_WORK REQUIRED_
Only lines with the string "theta" should be returned from the data below.

----------------------------------------

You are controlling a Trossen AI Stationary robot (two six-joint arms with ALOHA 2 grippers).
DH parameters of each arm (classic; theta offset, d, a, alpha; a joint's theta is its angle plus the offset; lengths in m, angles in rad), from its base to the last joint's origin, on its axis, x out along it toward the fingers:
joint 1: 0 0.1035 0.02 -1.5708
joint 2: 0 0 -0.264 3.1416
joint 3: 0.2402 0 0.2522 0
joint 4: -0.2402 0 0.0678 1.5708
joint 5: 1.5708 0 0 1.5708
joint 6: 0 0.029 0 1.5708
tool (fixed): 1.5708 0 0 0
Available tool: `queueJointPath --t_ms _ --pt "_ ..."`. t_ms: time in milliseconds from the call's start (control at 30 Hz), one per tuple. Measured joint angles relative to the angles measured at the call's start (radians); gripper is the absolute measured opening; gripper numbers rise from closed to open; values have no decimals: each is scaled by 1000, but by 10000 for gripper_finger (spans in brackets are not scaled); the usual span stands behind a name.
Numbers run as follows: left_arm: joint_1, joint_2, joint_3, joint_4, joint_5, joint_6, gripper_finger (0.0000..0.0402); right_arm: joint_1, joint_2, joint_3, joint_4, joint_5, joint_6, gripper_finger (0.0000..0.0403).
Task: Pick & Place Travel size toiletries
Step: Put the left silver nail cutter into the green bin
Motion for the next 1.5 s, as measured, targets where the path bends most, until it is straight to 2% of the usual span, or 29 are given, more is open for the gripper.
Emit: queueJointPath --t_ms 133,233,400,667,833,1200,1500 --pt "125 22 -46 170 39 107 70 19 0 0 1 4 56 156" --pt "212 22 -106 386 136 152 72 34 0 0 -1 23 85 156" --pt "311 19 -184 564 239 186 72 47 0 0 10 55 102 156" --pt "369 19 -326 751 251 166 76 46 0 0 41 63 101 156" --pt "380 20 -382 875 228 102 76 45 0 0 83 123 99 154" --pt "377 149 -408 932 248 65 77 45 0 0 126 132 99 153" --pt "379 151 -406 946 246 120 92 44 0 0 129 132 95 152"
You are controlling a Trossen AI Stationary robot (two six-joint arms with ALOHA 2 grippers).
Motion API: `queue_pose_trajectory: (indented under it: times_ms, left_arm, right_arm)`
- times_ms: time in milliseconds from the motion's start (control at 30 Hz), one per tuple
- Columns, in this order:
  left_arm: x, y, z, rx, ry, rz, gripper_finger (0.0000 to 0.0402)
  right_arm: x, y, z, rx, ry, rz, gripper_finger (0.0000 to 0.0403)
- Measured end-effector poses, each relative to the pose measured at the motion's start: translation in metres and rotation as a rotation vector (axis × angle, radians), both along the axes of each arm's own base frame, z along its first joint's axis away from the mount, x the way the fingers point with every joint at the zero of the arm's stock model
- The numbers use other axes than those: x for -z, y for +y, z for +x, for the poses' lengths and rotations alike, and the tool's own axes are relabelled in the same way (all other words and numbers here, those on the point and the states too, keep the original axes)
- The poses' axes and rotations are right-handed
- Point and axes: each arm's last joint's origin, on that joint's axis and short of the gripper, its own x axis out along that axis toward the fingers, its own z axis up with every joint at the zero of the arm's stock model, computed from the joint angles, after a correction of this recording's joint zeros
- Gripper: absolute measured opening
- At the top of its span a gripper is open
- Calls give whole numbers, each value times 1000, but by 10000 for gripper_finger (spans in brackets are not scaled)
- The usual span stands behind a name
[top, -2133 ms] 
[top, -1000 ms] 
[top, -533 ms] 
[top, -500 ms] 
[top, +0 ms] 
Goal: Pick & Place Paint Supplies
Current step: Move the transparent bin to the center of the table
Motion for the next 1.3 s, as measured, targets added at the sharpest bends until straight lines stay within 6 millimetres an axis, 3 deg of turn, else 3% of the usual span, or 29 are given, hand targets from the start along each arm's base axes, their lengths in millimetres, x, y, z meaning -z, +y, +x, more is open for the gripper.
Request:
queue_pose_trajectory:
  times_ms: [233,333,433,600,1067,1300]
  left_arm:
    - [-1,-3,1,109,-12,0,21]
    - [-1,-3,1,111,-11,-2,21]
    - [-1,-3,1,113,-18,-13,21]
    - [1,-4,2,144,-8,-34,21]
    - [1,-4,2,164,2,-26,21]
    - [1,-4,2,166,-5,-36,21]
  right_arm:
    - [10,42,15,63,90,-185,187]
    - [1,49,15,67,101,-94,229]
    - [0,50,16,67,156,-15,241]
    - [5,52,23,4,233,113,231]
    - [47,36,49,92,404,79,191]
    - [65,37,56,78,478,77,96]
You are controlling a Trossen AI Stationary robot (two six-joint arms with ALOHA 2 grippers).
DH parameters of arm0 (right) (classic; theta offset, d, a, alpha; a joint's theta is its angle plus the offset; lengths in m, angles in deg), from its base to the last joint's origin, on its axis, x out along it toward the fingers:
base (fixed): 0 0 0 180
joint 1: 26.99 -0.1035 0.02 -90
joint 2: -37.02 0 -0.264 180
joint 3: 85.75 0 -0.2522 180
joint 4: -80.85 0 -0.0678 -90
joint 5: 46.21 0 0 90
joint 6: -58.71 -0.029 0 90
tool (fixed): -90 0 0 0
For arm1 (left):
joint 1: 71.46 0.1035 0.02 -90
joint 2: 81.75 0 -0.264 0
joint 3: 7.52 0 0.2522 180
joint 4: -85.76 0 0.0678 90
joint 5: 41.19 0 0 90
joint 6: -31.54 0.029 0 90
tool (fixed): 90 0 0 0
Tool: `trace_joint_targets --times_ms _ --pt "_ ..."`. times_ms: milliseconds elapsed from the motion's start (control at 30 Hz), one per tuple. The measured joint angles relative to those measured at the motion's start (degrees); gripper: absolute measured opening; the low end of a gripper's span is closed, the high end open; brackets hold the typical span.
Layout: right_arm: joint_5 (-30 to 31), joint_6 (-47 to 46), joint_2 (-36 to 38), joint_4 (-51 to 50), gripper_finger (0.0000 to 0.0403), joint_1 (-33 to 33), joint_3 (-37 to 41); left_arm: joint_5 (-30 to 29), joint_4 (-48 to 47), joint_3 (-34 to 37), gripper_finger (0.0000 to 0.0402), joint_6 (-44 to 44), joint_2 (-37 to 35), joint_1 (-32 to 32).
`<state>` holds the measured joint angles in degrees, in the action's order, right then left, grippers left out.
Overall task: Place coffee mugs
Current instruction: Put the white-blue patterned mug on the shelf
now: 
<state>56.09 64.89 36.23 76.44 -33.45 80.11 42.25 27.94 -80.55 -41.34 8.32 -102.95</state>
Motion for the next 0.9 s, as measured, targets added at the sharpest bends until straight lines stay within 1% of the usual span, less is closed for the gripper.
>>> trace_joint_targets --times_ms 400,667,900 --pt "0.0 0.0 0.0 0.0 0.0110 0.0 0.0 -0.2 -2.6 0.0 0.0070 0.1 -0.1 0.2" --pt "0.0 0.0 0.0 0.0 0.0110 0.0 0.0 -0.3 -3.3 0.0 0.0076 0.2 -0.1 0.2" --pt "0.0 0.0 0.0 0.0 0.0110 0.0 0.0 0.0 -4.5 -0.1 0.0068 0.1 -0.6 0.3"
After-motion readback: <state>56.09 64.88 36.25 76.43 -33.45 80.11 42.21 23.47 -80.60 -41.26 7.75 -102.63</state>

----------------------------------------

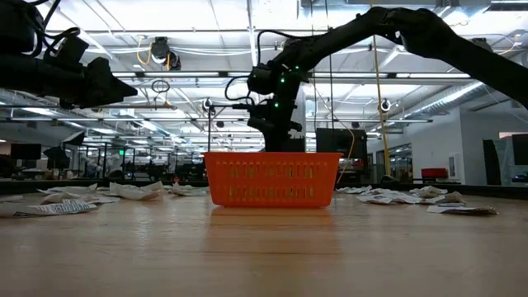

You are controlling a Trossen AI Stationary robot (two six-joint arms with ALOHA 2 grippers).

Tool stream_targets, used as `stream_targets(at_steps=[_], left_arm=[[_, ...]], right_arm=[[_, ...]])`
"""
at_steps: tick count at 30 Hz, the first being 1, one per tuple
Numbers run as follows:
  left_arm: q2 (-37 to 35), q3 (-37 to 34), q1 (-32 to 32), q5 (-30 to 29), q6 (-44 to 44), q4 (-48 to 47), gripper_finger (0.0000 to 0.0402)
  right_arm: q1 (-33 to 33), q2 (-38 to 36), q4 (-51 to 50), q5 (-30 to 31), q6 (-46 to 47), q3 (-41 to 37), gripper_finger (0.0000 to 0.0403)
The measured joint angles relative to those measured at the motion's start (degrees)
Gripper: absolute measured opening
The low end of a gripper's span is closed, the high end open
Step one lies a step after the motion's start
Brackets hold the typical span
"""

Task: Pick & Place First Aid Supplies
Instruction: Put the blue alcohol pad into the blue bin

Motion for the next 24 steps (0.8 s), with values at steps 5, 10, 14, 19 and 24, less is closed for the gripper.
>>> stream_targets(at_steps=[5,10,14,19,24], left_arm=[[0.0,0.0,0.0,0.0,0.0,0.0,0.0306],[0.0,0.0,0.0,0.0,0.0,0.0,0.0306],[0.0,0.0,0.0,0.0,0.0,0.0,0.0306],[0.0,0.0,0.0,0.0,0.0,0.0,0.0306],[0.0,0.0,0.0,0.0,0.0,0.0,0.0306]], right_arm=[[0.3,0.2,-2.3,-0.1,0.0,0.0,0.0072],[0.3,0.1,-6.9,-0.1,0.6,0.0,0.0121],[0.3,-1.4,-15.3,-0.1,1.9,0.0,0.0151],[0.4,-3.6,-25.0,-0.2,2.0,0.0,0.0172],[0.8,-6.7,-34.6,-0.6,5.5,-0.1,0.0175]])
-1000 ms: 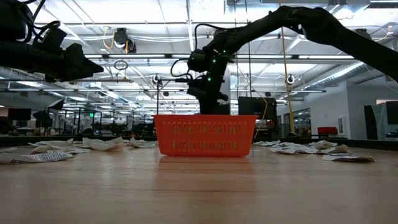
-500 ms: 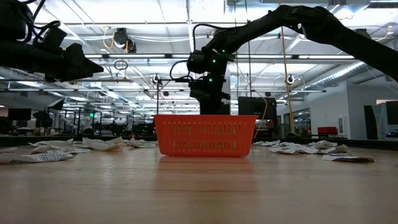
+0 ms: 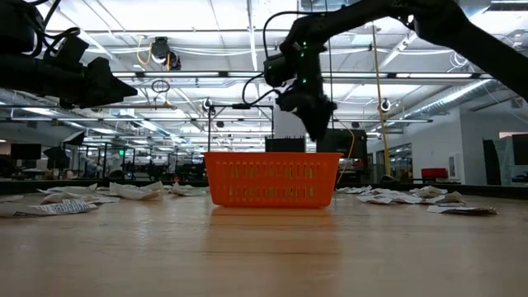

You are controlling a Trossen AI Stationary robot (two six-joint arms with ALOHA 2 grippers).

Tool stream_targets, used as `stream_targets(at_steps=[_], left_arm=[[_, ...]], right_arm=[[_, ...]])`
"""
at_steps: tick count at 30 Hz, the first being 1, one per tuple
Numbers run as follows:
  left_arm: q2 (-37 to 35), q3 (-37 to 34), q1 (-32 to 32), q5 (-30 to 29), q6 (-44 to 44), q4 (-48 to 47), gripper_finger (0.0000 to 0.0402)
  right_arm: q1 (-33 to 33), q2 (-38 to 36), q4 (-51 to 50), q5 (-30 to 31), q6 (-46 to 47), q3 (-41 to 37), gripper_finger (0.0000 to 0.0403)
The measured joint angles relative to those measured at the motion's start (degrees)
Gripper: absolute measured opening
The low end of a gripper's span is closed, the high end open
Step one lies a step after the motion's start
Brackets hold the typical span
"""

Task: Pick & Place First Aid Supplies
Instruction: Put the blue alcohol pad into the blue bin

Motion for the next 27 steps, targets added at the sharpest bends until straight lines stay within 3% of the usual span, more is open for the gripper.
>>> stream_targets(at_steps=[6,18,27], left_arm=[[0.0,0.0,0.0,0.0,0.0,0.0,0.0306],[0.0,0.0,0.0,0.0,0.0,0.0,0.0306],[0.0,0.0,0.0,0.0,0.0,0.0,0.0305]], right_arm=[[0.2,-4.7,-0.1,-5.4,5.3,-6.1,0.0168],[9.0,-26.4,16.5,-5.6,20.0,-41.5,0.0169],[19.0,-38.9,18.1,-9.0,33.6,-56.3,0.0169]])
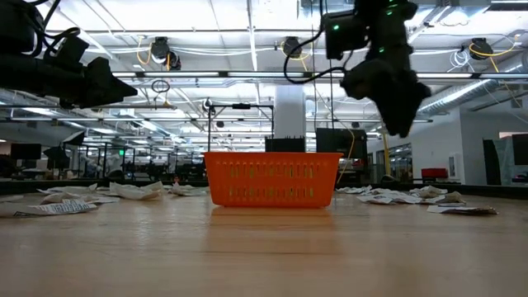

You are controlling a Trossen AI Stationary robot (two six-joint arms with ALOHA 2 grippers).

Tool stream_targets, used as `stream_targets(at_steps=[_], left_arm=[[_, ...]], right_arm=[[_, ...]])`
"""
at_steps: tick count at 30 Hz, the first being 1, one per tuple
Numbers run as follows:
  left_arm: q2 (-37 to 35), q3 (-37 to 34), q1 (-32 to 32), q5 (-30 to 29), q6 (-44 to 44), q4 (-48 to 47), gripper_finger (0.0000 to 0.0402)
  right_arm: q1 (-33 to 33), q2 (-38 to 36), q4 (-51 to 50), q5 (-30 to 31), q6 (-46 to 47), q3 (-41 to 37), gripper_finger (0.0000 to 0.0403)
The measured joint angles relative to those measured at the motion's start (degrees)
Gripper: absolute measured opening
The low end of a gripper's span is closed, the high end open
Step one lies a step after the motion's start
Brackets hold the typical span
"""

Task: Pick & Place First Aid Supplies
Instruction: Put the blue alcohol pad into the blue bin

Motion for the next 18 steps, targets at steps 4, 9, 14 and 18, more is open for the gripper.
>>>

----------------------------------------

_TASK RESULT_
DH parameters of each arm (classic; theta offset, d, a, alpha; a joint's theta is its angle plus the offset; lengths in m, angles in rad), from its base to the last joint's origin, on its axis, x out along it toward the fingers:
DH parameters of arm0 (right) (classic; theta offset, d, a, alpha; a joint's theta is its angle plus the offset; lengths in m, angles in deg), from its base to the last joint's origin, on its axis, x out along it toward the fingers:

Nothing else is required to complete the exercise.